In the listing below, find the line with "crate rim at (269, 271): (223, 132, 166)" and the line with "gripper finger link at (159, 91): (145, 110, 156)". Repeat those two lines and all lines between them exactly.

--------------------------------

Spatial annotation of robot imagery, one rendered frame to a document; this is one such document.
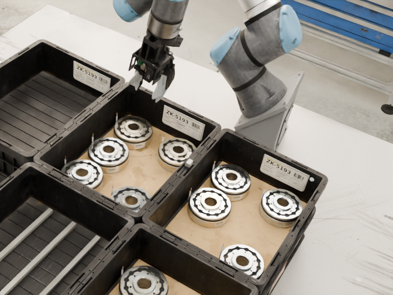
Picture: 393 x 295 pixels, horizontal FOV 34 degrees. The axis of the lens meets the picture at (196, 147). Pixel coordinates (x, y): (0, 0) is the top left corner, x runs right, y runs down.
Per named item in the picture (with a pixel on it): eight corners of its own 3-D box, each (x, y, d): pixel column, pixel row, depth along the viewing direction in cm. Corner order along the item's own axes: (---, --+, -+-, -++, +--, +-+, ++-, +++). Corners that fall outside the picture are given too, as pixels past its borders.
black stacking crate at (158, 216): (217, 160, 173) (224, 128, 165) (316, 209, 164) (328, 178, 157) (135, 254, 145) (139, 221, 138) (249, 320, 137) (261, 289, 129)
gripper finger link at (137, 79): (117, 91, 157) (131, 67, 151) (130, 80, 161) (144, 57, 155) (127, 99, 157) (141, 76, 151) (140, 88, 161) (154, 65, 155)
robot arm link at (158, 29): (161, 0, 145) (191, 17, 143) (157, 16, 148) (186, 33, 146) (143, 13, 139) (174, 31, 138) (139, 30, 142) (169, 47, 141)
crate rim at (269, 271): (223, 132, 166) (224, 126, 165) (327, 184, 158) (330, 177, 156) (137, 227, 139) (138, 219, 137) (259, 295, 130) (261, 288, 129)
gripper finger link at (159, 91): (145, 110, 156) (145, 79, 150) (158, 99, 160) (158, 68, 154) (156, 115, 155) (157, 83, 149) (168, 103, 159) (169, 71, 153)
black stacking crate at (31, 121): (42, 72, 190) (41, 39, 182) (124, 113, 181) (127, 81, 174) (-61, 141, 162) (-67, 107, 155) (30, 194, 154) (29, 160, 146)
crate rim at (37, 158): (127, 86, 175) (128, 79, 173) (222, 132, 166) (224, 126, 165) (29, 167, 147) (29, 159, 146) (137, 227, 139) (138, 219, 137)
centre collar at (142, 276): (140, 271, 136) (140, 270, 136) (159, 282, 135) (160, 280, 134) (127, 287, 132) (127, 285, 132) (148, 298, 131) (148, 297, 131)

--------------------------------

Written answer
crate rim at (269, 271): (223, 132, 166) (224, 126, 165) (327, 184, 158) (330, 177, 156) (137, 227, 139) (138, 219, 137) (259, 295, 130) (261, 288, 129)
gripper finger link at (159, 91): (145, 110, 156) (145, 79, 150) (158, 99, 160) (158, 68, 154) (156, 115, 155) (157, 83, 149) (168, 103, 159) (169, 71, 153)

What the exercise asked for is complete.